The quincunx provides physical evidence for a general statistical fact about systems in which many factors contribute to a quantity additively, known as the “Central Limit Theorem”. It states that, for any random variable, as the number of outcome data collected becomes large, the distribution of their sums will approach a normal distribution. To understand this, consider how, for a discrete random variable such as a die, some sums will be more common than others, as a consequence of there being more ways in which they can occur. Thus, for two fair dice, 7 is a more likely sum than 12.
This is, maybe counter-intuitively, regardless of the initial probability density distribution. The die may be so biased that, in 95% of all cases, 6 will come up, and 1% each for the rest, making (6,6,6) an abundantly likely outcome. Nevertheless, as the number n of samples that you sum increases, the other outcomes will begin to assert themselves.
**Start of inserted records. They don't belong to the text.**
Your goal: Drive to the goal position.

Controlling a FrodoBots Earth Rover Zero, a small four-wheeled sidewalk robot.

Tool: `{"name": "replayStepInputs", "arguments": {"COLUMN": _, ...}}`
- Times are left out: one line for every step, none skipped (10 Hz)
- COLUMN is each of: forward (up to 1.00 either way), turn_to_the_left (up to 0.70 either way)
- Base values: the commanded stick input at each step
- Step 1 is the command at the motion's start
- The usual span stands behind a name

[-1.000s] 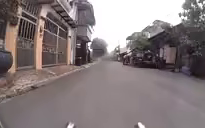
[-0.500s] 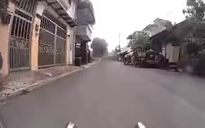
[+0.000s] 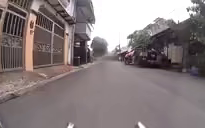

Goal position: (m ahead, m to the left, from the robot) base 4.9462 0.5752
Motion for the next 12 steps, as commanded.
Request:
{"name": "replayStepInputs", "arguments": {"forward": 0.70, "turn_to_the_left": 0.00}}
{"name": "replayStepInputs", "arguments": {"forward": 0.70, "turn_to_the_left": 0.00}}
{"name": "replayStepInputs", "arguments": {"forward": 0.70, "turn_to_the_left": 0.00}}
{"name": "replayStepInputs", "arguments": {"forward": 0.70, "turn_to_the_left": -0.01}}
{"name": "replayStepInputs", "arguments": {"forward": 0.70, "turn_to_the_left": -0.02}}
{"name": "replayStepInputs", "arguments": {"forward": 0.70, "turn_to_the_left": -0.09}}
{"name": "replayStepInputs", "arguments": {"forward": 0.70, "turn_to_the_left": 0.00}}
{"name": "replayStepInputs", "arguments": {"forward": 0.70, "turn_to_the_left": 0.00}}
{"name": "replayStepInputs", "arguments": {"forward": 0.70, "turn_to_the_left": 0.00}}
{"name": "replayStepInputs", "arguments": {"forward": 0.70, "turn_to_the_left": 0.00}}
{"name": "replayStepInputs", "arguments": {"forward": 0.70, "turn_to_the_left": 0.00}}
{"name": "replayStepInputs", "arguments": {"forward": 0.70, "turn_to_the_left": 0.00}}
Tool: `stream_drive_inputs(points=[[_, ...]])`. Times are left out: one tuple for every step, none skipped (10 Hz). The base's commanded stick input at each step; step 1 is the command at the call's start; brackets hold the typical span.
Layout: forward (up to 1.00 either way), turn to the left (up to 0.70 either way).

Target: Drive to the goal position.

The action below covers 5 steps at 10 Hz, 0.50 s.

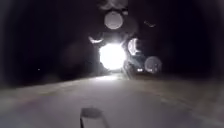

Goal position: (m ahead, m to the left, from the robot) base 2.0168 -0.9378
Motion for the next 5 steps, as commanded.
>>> stream_drive_inputs(points=[[1.00, 0.00], [1.00, 0.00], [1.00, 0.00], [1.00, 0.07], [1.00, 0.25]])
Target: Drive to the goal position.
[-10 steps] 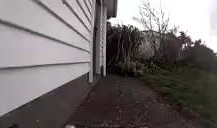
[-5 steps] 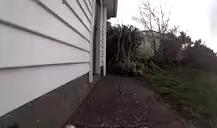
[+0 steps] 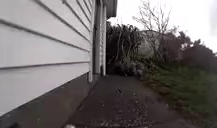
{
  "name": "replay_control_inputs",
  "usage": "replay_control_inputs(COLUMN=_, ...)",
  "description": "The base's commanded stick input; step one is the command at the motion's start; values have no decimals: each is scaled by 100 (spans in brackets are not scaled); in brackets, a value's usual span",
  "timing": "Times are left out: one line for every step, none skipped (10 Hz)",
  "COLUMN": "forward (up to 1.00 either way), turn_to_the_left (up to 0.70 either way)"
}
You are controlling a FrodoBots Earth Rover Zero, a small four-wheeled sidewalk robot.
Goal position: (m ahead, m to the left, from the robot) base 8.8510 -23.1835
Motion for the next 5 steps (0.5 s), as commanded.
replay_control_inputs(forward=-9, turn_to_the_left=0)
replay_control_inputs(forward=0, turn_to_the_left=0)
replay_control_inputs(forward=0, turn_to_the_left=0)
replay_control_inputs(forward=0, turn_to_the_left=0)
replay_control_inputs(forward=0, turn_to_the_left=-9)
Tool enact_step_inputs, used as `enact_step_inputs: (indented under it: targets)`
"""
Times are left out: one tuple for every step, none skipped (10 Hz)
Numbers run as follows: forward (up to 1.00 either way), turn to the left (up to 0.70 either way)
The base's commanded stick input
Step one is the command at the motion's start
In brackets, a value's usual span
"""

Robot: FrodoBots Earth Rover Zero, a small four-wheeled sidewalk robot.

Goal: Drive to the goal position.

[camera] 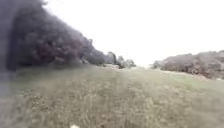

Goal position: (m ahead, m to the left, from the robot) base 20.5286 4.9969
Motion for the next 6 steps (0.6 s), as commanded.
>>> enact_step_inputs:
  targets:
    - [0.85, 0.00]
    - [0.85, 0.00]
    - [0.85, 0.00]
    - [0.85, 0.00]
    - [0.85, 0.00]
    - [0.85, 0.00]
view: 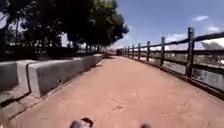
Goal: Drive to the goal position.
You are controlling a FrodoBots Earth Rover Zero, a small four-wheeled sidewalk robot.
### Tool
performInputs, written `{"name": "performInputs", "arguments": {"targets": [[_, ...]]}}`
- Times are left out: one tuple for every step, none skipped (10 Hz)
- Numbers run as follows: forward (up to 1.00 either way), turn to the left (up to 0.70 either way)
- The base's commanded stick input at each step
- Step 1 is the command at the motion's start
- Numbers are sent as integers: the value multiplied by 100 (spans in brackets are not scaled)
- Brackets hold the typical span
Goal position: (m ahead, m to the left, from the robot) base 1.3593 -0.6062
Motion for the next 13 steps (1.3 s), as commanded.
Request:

For example, if you sum 100 samples, 1,2,3,4 and 5 will all appear once on average, resulting in a sum slightly less than 6*100. Sometimes, your n=100 sum will be more or less than this, but this will be the most common sum, and form the middle value in the normal distribution that results as you collect more and more n=100 sums, for it is the most frequent sum in the space of all possible n=100 sums, just as 7 is most common for n=2 sum in fair dice.
The fact that a phase space of possible outcomes translates, over time, as additive effects accumulate, to a clear, central value is more famous as the “Law of large numbers”. It states that a larger sample is less likely to be affected by random variation, since fluctuations will cancel each other out. Like superimposing many diffuse images, so that the randomness will be averaged away and the signal pierce through. So there are two distinct reasons for why statistics as a discipline is so strongly associated with the normal distribution. Confusing the two can cause a lot of headache:
- It is common, but by no means universal, in Nature “out in the wild”, because the variables that we find salient and are curious about are naturally those with a characteristic scale and typical value, which generally is the result of additive effects by many, random events.
- Statisticians may, for a distribution that is not normal, collect samples and sum them, and this distribution will be normal.